UK minister quits over Israel meetings

UK minister quits over Israel meetings

LONDON – Agence France-Presse
UK minister quits over Israel meetings

Britain’s overseas aid minister Priti Patel quit on Nov. 8 over unauthorized meetings in Israel, becoming the latest cabinet member felled by scandals that have rocked Prime Minister Theresa May’s government.

“I offer a fulsome apology to you and to the government for what has happened and offer my resignation,” Patel wrote to May, becoming the second minister to leave the cabinet in one week.

May summoned Patel back from a trip to Africa to explain her talks with Israeli politicians and officials, in which she raised the possibility of Britain diverting aid to the Israeli army.

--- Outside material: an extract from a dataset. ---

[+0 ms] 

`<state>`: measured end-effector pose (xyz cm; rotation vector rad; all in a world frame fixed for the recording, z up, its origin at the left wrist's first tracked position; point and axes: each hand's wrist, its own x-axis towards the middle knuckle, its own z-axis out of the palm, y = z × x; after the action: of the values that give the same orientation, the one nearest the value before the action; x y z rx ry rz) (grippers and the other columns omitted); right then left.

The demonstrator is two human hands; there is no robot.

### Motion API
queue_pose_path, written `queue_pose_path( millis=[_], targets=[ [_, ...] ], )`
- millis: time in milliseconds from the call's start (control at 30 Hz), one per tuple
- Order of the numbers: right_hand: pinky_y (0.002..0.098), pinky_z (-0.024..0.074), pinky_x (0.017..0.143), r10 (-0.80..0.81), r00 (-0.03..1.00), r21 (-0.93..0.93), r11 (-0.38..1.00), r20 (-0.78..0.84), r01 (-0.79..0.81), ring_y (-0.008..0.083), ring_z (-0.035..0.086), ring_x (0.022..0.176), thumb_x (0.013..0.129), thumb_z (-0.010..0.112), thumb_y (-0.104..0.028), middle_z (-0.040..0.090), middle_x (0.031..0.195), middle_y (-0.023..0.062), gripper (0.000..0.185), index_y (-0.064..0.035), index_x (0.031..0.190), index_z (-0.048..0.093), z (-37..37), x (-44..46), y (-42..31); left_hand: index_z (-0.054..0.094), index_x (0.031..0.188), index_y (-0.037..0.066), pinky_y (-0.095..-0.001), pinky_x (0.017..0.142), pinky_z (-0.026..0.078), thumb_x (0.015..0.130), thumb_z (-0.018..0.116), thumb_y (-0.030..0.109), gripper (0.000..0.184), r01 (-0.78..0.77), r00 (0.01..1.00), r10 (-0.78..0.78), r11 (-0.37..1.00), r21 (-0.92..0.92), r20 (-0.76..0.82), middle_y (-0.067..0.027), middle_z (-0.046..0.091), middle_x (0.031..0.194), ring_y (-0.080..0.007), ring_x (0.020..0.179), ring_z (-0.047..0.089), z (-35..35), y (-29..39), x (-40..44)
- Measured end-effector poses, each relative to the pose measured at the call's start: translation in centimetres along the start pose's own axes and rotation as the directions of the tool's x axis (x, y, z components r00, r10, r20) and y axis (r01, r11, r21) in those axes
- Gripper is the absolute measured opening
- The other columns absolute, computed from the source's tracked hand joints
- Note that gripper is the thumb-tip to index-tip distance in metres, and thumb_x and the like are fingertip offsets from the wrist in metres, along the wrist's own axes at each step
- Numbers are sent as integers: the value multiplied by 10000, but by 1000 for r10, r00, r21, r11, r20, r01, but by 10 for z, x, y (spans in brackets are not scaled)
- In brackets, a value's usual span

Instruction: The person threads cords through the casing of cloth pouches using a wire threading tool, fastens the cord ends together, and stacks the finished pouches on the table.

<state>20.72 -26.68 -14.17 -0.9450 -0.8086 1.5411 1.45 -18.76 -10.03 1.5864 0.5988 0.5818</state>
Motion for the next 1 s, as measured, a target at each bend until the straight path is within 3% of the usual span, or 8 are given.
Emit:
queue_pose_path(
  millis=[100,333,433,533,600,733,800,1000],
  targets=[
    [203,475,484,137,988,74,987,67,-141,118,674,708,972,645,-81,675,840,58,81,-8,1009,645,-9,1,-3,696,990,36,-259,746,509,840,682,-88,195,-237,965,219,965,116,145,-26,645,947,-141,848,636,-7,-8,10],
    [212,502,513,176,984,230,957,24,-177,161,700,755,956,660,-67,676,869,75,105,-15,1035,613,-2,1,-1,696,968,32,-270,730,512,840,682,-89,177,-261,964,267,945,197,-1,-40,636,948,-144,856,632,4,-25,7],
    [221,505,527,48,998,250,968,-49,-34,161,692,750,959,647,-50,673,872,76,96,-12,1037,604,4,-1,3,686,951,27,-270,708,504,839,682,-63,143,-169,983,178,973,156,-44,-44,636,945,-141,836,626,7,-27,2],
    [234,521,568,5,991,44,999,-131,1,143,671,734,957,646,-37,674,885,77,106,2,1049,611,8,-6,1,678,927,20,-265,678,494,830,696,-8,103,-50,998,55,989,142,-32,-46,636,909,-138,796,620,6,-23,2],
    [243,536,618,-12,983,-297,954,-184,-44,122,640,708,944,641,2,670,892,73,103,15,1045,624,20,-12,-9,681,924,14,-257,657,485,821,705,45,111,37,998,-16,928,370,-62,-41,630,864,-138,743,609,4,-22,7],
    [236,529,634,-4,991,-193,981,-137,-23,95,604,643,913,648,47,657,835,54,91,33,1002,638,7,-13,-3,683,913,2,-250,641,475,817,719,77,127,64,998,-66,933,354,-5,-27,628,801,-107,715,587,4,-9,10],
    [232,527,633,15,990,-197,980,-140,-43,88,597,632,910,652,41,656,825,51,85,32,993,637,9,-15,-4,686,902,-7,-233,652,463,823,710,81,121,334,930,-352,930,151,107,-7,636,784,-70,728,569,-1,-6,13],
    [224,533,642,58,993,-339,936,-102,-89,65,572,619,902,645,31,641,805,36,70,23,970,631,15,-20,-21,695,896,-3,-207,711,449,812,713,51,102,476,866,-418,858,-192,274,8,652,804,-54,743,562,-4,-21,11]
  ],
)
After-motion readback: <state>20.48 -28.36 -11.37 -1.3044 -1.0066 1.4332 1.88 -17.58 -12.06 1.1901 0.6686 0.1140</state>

Patel had apologized on Nov. 6 for holding 12 separate meetings -- including with Prime Minister Benjamin Netanyahu -- during a family holiday to Israel in August, without notifying the Foreign Office or Downing Street in advance.

Patel wrote in her letter that there had been a “number of reports about my actions and I am sorry that these have served as a distraction.”

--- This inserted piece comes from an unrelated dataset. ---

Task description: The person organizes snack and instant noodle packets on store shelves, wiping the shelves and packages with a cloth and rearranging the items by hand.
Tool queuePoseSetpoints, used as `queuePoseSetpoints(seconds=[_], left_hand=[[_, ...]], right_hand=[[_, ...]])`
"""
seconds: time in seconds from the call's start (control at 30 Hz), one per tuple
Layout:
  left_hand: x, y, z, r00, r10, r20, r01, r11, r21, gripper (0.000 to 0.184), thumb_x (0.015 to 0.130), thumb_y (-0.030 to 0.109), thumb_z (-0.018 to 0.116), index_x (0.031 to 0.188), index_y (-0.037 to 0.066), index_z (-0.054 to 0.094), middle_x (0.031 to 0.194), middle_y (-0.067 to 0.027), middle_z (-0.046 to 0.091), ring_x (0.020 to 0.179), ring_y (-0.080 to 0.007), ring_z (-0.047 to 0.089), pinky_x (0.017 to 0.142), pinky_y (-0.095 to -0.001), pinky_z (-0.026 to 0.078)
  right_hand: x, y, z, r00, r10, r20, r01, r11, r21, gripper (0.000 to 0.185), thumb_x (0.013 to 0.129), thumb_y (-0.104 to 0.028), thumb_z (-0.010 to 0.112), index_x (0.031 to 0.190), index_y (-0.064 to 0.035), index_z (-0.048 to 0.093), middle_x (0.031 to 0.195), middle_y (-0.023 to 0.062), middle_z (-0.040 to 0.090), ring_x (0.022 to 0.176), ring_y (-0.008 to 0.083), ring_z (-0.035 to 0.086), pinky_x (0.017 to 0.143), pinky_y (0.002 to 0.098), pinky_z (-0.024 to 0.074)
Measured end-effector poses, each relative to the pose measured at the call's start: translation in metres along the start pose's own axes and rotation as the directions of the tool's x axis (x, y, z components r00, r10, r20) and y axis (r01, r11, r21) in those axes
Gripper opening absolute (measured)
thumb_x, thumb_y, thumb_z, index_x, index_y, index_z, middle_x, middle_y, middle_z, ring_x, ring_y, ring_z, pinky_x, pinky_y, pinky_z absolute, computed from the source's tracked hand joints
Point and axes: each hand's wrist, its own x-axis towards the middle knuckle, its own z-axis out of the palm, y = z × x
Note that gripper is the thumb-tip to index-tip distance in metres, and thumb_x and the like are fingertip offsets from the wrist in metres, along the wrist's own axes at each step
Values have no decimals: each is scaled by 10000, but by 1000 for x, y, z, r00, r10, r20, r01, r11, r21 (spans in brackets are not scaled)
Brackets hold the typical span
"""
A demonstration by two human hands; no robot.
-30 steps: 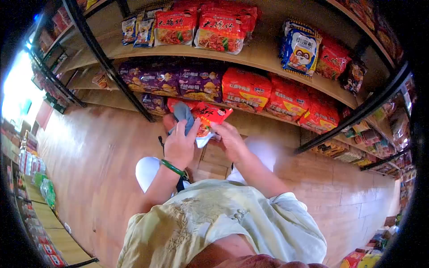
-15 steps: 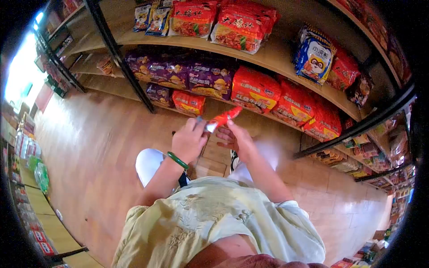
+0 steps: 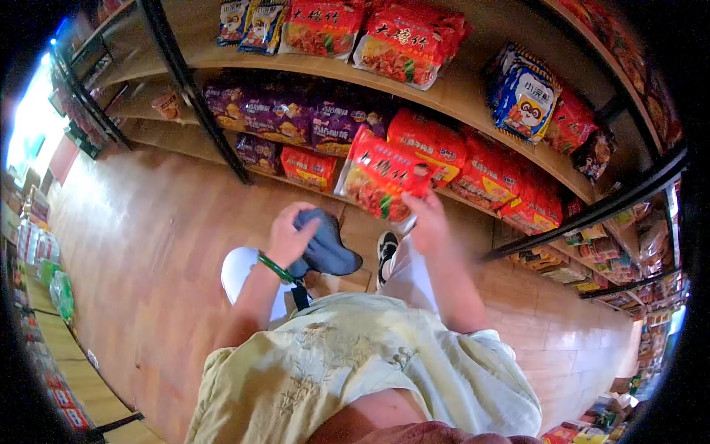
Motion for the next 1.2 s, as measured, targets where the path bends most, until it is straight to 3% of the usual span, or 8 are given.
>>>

May accepted Patel’s resignation, replying in a letter that “the UK and Israel are close allies, and it is right that we should work closely together. But that must be done formally.”

The departure comes a week after Michael Fallon quit as defense secretary following allegations of sexual harassment.

Britain is facing a major challenge in Brexit, but May has struggled to keep her ministers in line since losing her Conservative parliamentary majority in a snap election in June, and she heads a government that looks increasingly adrift.

Months of public divisions over the negotiations with the European Union have given way to scandals over foreign affairs and sexual abuse.

May’s deputy Damian Green is being investigated for allegedly groping a journalist in 2014 -- which he denies -- while a similar probe is under way into the behavior of junior trade minister Mark Garnier towards his secretary.